Kepala Pelaksana BPBD Kapuas, Pangeran S Pandiangan, turun langsung ke lokasi bersama Camat Kapuas Murung dan Kapolsek Kapuas Murung. Mereka memantau kondisi warga sekaligus memastikan kebutuhan dasar para korban kebakaran segera terpenuhi.
“Selain melakukan pendataan, kami juga memastikan kebutuhan dasar warga terdampak terpenuhi. Bantuan pangan sudah disalurkan dan tenda pengungsian sekaligus dapur umum telah dipasang,” kata Pangeran.
Data Bangunan yang Hangus
Berdasarkan pendataan sementara BPBD Kapuas, bangunan yang terbakar terdiri atas satu gedung bulu tangkis milik Patah, satu barak enam pintu milik Nasrullah, serta enam rumah milik warga. Enam rumah tersebut masing-masing milik Sarinah, Sari Peri, Mastura, Adrani dan Iyai.
Besarnya kerusakan tidak hanya berdampak pada bangunan, tetapi juga membuat warga harus menghadapi kondisi darurat setelah kehilangan tempat tinggal dan sejumlah harta benda. Meski demikian, tidak ada laporan korban meninggal dunia ataupun mengalami luka akibat peristiwa tersebut.
*Inafis Turun Cari Penyebab Api*
Sementara itu, penyebab pasti kebakaran masih dalam penyelidikan kepolisian.
Tim Inafis Polres Kapuas telah turun ke lokasi untuk melakukan pemeriksaan dan pengujian terhadap tempat kejadian perkara.
Tim memeriksa sejumlah bagian bangunan yang terbakar serta titik-titik yang dinilai berkaitan dengan sumber awal api.
Pemeriksaan tersebut dilakukan setelah Kapolsek Kapuas Murung meminta Tim Inafis melakukan pengecekan langsung di lokasi.
Hasil pemeriksaan selanjutnya akan menjadi bagian dari proses penyelidikan untuk mengungkap sumber dan penyebab kebakaran.
*Tak Berhenti di Bantuan Sembako*
Penanganan terhadap warga terdampak tidak berhenti pada bantuan darurat. BPBD Kapuas bersama Dinas Pekerjaan Umum dan Penataan Ruang (PUPR) Kapuas akan melakukan asesmen tingkat kerusakan bangunan.
Bangunan yang terdampak nantinya akan dikategorikan menjadi tiga tingkatan, yakni rusak berat, rusak sedang dan rusak ringan.
Hasil asesmen tersebut, akan menjadi dasar pemerintah daerah dalam menentukan langkah penanganan berikutnya, termasuk pemberian bantuan uang kepada warga sesuai tingkat kerusakan bangunan yang mereka alami.

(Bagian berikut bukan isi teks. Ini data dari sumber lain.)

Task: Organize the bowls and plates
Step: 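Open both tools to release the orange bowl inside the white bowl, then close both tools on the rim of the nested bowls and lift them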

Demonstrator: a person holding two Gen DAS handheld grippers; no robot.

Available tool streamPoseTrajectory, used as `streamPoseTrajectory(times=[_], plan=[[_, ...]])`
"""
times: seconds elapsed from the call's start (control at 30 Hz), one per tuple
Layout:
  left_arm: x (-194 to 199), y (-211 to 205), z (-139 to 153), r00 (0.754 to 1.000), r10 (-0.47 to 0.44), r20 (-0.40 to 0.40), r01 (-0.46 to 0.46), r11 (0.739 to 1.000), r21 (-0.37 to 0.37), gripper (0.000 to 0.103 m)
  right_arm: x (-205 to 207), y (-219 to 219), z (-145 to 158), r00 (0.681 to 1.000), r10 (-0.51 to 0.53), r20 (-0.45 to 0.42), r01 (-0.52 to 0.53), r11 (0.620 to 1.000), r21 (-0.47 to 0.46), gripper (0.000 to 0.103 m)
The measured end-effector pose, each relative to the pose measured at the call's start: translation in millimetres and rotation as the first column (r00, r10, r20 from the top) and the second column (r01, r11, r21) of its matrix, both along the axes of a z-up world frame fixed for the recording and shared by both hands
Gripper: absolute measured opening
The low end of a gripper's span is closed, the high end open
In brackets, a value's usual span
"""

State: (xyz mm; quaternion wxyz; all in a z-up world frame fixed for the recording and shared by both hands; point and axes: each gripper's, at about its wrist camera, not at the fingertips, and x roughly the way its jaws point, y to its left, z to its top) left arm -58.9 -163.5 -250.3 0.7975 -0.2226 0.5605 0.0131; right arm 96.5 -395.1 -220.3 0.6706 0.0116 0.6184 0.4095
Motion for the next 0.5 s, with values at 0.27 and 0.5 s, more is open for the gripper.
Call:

“BPBD bersama Dinas PUPR akan melakukan penilaian kerusakan. Nanti akan dinilai apakah bangunan masuk kategori rusak berat, rusak sedang atau rusak ringan. Hasilnya menjadi dasar untuk penanganan dan bantuan selanjutnya,” jelas Pangeran.

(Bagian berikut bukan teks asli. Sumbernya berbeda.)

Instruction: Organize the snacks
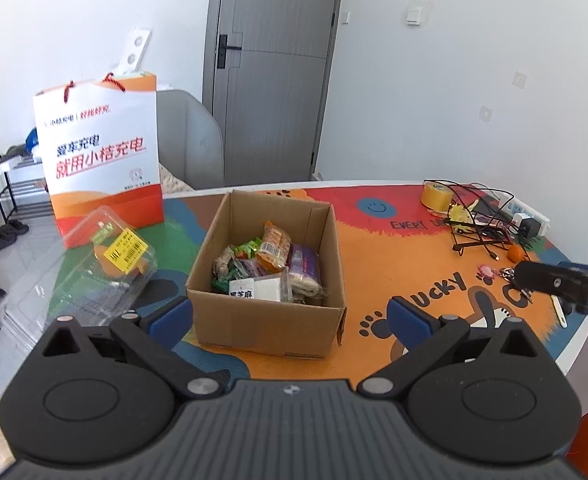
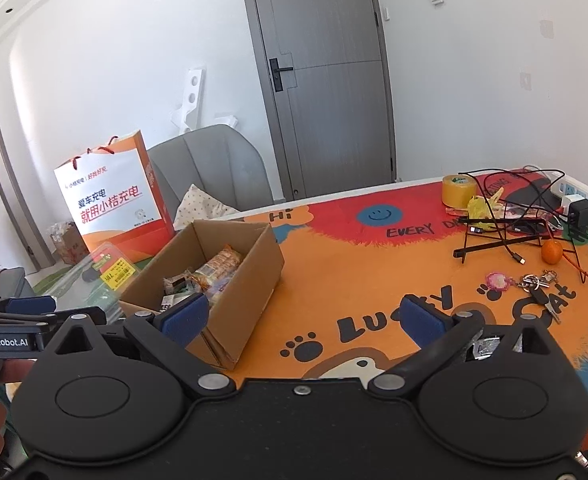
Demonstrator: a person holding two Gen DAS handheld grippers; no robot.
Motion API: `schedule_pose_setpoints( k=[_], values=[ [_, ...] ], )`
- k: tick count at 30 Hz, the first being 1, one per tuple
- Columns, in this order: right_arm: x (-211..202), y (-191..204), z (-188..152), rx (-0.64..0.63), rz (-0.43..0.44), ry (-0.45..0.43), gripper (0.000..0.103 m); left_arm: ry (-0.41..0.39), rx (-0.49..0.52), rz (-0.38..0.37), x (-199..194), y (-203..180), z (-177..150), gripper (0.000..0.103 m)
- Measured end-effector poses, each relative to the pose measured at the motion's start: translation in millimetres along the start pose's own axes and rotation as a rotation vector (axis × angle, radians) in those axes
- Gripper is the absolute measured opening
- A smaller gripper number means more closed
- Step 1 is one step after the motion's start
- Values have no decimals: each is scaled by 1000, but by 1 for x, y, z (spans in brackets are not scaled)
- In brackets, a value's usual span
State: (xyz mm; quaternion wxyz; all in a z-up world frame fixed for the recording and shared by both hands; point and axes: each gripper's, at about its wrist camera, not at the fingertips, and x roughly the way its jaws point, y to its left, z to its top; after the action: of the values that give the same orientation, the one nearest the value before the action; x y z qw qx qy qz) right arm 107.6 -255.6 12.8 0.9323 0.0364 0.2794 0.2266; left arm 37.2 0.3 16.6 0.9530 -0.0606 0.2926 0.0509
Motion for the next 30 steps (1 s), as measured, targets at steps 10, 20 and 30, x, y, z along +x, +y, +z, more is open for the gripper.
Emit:
schedule_pose_setpoints(
  k=[10, 20, 30],
  values=[
    [-19, 8, 8, -24, 7, -23, 103, -39, 6, -6, -21, 2, 6, 102],
    [-22, 10, 11, -22, 12, -24, 103, -34, 8, 2, -25, 4, 8, 102],
    [-21, 2, 9, 12, 29, -4, 103, -30, 12, -4, -25, 3, 9, 102]
  ],
)
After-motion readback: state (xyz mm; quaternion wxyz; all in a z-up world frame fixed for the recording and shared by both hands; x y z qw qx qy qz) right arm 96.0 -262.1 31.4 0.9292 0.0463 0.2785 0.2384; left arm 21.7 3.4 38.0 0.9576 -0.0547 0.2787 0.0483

BPBD Kapuas memastikan penanganan warga terdampak akan terus dilakukan secara bertahap. Mulai dari pendataan, bantuan pangan, penyediaan dapur umum hingga asesmen kerusakan bangunan.
Akses menuju Desa Palingkau Lama relatif mudah, karena jalan menuju lokasi sudah berupa aspal. Sementara sumber air di sekitar kawasan tersebut berasal dari Sungai Kapuas.
Pemerintah daerah kini fokus memastikan kebutuhan dasar warga terpenuhi sekaligus menyiapkan langkah pemulihan, bagi masyarakat yang terdampak kebakaran. (Tatang Progresif).